Internationale mobiliteit studenten in het hoger onderwijs

1. Inleiding

In 2011 is door de lidstaten van de EU de ambitie uitgesproken dat minimaal een op de vijf studenten in het hoger onderwijs een deel van de studie in het buitenland doorbrengt (Europese Unie, 2011). Recent is deze ambitie bijgesteld naar een op de vier studenten (Europese Commissie, 2023). Het gaat daarbij om een periode in het buitenland van drie maanden of langer of ten minste vijftien studiepunten. Achterliggend idee is dat deze ervaring een positief effect heeft op de persoonlijke ontwikkeling van studenten en een goede voorbereiding is op de steeds internationaler wordende arbeidsmarkt. Maar ook dat de Nederlandse economie kan profiteren van studenten die in het buitenland ervaring hebben opgedaan (Rijksoverheid, 2023). 

Het CBS doet jaarlijks onderzoek naar de studiepuntenmobiliteit van recent afgestudeerden in het hoger onderwijs. Op verzoek van het ministerie van Onderwijs, Cultuur en Wetenschap (OCW) is aan dit onderzoek een aantal vragen toegevoegd met als doel meer inzicht te krijgen in meerdere vormen van mobiliteit, ook gedurende de beperkingen vanwege de coronapandemie. Deze vragen gaan onder meer over de duur van het verblijf in het buitenland, of het gaat om fysieke mobiliteit of dat men vanuit Nederland digitaal lessen heeft gevolgd en welke vaardigheden men heeft geleerd of ontwikkeld. 

De doelpopulatie bestond in 2023 uit alle personen die in studiejaar 2021/’22 een diploma behaalden in het hoger onderwijs in Nederland. Vertaald naar de internationale onderwijsclassificatie gaat het om de ISCED-niveaus 5, 6 of 7. Gegevens over deze afgestudeerden worden door DUO aan het CBS geleverd. Afgestudeerden uit studiejaar 2021/’22 die niet (meer) in Nederland wonen, behoren ook tot de doelgroep (Europese Unie, 2013). Omdat deze personen niet in de Basisregistratie Personen (BRP) staan ingeschreven, kunnen ze niet door het CBS benaderd worden. Een tweede groep die buiten beschouwing wordt gelaten, zijn degenen die hun promotie (ISCED-niveau 8) hebben afgerond. Die gegevens worden 5-jaarlijks opgeleverd op basis van het onderzoek dat het CBS onder gepromoveerden uitvoert. Verwachting is dat in 2024 een nieuwe editie van het onderzoek plaatsvindt en dat in 2025 deze groep weer meegenomen kan worden. 

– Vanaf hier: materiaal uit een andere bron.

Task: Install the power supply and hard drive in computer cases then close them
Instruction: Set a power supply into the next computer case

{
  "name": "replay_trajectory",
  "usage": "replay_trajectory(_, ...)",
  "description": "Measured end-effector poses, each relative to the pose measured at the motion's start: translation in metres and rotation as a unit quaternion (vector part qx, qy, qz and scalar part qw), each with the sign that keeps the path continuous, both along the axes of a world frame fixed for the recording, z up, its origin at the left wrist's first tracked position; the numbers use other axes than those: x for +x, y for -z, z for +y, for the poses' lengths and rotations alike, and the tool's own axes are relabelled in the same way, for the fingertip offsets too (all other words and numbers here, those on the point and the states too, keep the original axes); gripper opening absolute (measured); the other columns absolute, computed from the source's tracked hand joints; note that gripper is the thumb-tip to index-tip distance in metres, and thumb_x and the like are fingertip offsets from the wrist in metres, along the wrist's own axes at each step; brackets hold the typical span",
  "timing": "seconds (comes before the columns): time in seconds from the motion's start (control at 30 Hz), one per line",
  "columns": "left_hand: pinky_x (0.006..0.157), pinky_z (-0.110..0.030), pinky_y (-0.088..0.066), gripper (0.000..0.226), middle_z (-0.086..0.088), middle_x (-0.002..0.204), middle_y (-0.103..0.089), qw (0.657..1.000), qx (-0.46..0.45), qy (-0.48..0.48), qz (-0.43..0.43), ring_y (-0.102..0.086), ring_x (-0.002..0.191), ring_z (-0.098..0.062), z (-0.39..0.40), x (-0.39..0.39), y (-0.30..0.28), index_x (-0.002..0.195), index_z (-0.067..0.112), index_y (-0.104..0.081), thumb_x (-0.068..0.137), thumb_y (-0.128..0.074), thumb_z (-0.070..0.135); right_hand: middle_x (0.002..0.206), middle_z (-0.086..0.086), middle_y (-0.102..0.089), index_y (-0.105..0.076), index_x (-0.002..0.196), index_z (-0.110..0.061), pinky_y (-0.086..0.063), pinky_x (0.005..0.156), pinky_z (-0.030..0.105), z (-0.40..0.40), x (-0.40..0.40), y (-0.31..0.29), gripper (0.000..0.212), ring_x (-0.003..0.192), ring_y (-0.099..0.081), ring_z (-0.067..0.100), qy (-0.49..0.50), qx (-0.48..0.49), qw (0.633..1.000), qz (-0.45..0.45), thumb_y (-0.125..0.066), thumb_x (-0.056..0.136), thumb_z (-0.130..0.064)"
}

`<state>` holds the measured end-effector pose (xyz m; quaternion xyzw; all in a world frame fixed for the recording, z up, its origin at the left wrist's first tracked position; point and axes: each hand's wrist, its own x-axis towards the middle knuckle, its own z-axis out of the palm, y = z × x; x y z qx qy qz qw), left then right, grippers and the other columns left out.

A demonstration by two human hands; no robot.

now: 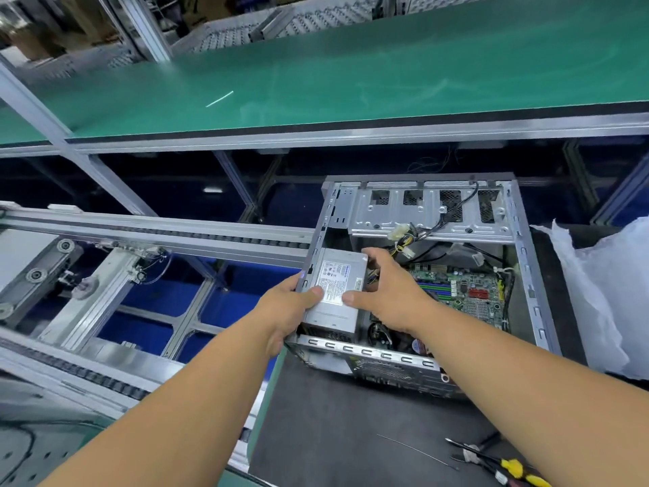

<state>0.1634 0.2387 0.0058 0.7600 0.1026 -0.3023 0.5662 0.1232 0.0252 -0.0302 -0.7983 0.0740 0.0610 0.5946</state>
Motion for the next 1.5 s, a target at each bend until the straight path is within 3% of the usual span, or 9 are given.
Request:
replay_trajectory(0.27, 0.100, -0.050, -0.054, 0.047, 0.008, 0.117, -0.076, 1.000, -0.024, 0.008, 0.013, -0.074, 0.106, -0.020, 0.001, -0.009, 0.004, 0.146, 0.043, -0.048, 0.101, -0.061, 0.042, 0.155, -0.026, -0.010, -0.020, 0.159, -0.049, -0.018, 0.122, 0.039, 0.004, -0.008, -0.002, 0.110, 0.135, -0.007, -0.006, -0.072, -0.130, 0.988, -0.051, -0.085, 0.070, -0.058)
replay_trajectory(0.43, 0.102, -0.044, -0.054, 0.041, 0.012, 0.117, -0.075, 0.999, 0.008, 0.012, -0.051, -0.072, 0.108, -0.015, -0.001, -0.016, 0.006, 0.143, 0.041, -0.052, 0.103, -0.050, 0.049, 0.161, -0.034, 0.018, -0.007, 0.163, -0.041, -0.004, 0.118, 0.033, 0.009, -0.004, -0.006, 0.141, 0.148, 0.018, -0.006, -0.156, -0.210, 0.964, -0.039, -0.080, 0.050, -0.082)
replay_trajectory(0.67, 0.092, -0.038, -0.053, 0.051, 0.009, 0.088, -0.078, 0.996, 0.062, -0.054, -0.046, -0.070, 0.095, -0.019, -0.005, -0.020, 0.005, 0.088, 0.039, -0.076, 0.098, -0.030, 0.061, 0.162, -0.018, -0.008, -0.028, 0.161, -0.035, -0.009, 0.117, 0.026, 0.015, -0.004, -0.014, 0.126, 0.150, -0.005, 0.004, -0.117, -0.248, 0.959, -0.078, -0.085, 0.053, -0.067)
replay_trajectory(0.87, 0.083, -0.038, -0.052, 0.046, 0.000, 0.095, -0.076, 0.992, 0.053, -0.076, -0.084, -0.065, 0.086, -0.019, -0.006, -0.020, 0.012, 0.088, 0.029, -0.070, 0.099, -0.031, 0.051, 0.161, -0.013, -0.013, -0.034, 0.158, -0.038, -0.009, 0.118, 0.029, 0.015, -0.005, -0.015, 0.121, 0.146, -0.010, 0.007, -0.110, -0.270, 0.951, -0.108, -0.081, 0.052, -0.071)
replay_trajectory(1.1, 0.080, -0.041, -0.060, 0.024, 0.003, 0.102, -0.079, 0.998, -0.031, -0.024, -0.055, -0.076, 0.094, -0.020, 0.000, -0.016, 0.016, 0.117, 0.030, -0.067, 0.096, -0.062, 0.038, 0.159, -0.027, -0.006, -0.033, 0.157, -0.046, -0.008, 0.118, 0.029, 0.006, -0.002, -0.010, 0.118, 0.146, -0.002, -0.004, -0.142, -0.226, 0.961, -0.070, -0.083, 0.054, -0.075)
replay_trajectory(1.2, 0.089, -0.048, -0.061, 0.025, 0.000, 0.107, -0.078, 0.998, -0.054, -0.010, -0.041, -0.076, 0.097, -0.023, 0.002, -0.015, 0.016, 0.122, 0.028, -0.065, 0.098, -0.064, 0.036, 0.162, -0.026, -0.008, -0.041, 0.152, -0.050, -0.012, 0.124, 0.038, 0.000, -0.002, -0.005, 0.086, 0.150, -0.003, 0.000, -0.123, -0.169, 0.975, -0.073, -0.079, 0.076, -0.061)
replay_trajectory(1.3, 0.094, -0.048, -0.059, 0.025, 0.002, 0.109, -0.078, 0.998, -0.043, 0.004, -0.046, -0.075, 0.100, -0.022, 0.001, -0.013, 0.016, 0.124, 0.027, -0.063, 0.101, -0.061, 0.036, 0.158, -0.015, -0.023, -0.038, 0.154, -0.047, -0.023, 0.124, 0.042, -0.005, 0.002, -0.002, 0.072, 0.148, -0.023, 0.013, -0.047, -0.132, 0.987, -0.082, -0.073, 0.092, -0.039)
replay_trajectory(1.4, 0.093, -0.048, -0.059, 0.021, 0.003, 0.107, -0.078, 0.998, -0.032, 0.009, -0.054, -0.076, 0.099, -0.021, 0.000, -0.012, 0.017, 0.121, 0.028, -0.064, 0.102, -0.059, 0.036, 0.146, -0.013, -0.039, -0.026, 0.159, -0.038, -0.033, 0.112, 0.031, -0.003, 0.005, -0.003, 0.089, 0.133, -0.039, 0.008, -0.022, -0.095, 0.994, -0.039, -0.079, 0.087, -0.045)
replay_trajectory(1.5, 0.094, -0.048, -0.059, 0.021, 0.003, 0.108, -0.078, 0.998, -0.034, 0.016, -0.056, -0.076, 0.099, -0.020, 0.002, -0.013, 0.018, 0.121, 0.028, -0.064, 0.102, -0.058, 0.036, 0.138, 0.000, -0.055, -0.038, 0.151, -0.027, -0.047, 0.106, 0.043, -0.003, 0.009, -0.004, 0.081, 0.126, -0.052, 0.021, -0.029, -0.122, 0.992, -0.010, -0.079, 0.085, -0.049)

In dit rapport staat de vraag centraal hoe studiepuntmobiel afgestudeerden uit studiejaar 2021/’22 in het hoger onderwijs tijdens hun studie waren en wat de samenhang is met hun huidige positie op de arbeidsmarkt. Om deze vragen te beantwoorden wordt in hoofdstuk 2 ingegaan op afgestudeerden die voor hun studie naar het buitenland zijn gegaan en de redenen om te gaan. In hoofdstuk 3 wordt beschreven hoe studenten achteraf terugkijken op hun (digitale) verblijf in het buitenland en welke vaardigheden ze hebben opgedaan. Voor degenen die niet studiepuntmobiel waren, wordt ingegaan op de vraag of ze een buitenlandervaring wel hebben overwogen en wat de redenen waren dat ze niet zijn gegaan. Vervolgens wordt in hoofdstuk 4 de arbeidsmarktpositie van recent afgestudeerden in het hoger onderwijs beschreven en wordt een vergelijking gemaakt tussen degenen die studiepuntmobiel waren en degenen die dat niet waren.